ACTIVITY → The lines wanted are those in the data below that include "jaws".
Segment Start: MATERIAL SUPPLIED
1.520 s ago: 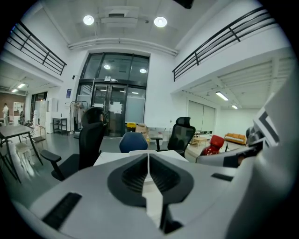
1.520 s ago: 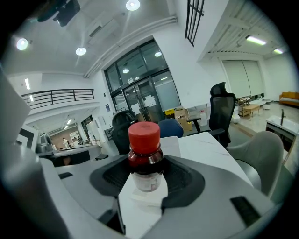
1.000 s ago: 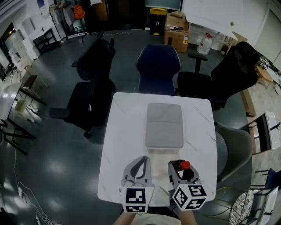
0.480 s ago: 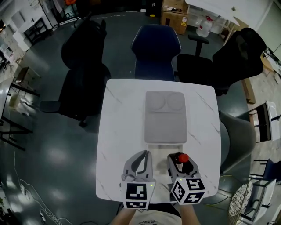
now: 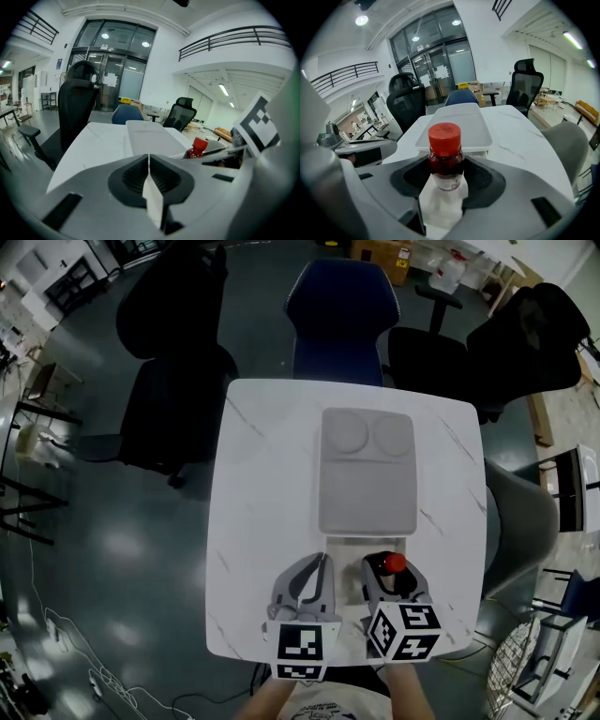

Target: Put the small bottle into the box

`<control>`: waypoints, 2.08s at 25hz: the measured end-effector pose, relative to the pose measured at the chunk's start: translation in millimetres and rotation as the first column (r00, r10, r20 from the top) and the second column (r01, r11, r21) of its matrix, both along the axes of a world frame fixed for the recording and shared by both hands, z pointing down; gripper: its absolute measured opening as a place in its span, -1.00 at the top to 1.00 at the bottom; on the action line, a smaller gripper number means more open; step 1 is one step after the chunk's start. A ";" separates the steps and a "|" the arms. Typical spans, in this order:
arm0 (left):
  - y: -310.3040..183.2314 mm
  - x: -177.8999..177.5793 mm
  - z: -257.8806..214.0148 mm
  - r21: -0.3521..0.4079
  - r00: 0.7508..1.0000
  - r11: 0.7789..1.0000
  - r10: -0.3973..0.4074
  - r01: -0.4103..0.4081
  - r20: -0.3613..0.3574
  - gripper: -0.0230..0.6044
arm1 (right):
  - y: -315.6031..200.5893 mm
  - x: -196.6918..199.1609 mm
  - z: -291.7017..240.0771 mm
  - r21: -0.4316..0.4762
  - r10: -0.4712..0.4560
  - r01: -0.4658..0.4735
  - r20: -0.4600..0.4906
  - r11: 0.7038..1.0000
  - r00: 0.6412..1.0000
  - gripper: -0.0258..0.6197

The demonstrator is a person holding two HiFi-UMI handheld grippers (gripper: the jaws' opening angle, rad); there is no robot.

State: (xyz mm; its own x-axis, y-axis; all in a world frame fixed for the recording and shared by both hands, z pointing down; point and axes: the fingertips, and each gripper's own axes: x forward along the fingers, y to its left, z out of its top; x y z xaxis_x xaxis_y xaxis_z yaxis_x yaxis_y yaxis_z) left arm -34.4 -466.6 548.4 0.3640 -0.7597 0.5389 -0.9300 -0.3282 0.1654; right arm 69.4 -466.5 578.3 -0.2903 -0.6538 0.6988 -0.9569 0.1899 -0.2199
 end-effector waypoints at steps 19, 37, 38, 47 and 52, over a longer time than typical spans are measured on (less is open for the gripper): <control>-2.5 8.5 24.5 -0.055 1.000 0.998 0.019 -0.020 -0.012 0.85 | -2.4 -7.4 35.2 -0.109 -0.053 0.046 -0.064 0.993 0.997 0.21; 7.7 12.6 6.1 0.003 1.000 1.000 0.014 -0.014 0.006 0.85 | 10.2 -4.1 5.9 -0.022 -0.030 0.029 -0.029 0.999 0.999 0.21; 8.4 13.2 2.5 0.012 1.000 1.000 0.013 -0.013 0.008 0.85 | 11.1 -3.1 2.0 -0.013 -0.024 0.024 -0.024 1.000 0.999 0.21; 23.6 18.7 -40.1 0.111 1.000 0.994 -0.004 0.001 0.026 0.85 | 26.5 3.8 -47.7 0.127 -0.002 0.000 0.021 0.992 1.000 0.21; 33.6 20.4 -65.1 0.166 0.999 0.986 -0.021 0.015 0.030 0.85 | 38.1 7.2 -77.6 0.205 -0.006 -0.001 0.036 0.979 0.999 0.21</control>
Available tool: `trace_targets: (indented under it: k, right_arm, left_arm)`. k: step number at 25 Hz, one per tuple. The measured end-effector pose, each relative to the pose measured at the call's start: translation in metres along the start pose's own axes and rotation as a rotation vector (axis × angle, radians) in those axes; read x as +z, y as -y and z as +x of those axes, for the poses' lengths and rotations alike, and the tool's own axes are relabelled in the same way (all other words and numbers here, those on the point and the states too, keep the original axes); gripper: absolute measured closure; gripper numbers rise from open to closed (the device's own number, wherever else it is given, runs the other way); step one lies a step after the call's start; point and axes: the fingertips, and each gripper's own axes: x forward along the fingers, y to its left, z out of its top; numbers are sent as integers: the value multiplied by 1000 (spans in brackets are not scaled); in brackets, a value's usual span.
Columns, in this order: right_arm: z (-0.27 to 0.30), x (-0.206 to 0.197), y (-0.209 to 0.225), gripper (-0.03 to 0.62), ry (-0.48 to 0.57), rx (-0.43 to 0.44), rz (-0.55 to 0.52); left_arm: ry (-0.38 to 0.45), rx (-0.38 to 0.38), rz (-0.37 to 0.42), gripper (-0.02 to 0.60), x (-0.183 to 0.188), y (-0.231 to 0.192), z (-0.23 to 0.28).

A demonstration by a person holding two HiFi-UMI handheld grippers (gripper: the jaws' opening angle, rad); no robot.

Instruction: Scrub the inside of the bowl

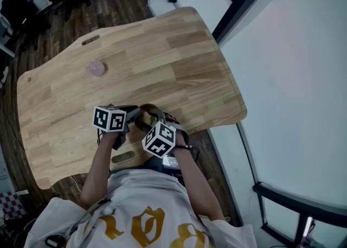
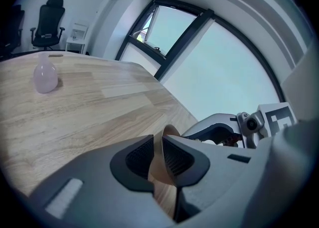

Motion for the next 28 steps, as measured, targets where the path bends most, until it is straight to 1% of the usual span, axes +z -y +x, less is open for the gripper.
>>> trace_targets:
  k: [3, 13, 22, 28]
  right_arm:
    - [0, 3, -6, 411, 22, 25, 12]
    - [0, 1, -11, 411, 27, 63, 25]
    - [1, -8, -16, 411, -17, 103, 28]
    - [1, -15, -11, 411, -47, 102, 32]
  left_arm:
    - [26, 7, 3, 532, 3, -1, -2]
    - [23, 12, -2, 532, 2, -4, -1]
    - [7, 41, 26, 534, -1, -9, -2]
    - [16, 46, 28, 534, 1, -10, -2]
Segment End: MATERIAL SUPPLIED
OUTPUT FOR THIS TASK →
The demonstrator is a person holding two HiFi-UMI handheld grippers (gripper: the jaws' opening angle, rad); there is no robot.
A demonstration by a person holding two HiFi-UMI handheld grippers (gripper: the jaws' opening angle, rad); no robot.

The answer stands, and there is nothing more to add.